#### Exercise goal:
Nothing but the lines from the line with "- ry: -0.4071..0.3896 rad" through the end of the data is to be copied, and each is to be copied exactly.

*** Begin section ***

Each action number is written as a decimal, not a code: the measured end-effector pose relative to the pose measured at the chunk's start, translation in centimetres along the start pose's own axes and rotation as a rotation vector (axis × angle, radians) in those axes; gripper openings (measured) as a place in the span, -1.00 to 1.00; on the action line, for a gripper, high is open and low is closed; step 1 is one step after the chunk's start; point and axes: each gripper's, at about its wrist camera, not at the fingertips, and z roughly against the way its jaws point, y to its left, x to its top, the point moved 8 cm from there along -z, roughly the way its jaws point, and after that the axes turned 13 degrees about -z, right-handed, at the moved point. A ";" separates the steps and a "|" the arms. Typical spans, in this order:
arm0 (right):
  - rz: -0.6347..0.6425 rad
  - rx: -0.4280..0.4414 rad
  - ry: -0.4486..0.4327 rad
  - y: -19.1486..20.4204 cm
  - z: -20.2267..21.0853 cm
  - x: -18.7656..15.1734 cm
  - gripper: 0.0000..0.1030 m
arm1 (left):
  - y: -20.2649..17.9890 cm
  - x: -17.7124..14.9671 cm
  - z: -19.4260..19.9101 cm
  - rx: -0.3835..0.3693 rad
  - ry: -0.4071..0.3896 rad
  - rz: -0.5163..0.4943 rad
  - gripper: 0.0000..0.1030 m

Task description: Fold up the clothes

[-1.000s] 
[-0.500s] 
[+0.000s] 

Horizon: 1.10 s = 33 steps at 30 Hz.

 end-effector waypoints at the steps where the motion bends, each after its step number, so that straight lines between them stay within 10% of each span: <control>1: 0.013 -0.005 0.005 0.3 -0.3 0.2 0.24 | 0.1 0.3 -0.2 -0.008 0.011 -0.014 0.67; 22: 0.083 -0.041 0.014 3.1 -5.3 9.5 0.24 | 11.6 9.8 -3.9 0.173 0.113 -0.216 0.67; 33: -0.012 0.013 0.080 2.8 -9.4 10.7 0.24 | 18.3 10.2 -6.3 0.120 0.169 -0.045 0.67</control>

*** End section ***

#### Result below:
  - ry: -0.4071..0.3896 rad
  - rz: -0.5163..0.4943 rad
  - gripper: 0.0000..0.1030 m

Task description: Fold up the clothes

[-1.000s] 
[-0.500s] 
[+0.000s] 

Horizon: 1.10 s = 33 steps at 30 Hz.

 end-effector waypoints at the steps where the motion bends, each after its step number, so that straight lines between them stay within 10% of each span: <control>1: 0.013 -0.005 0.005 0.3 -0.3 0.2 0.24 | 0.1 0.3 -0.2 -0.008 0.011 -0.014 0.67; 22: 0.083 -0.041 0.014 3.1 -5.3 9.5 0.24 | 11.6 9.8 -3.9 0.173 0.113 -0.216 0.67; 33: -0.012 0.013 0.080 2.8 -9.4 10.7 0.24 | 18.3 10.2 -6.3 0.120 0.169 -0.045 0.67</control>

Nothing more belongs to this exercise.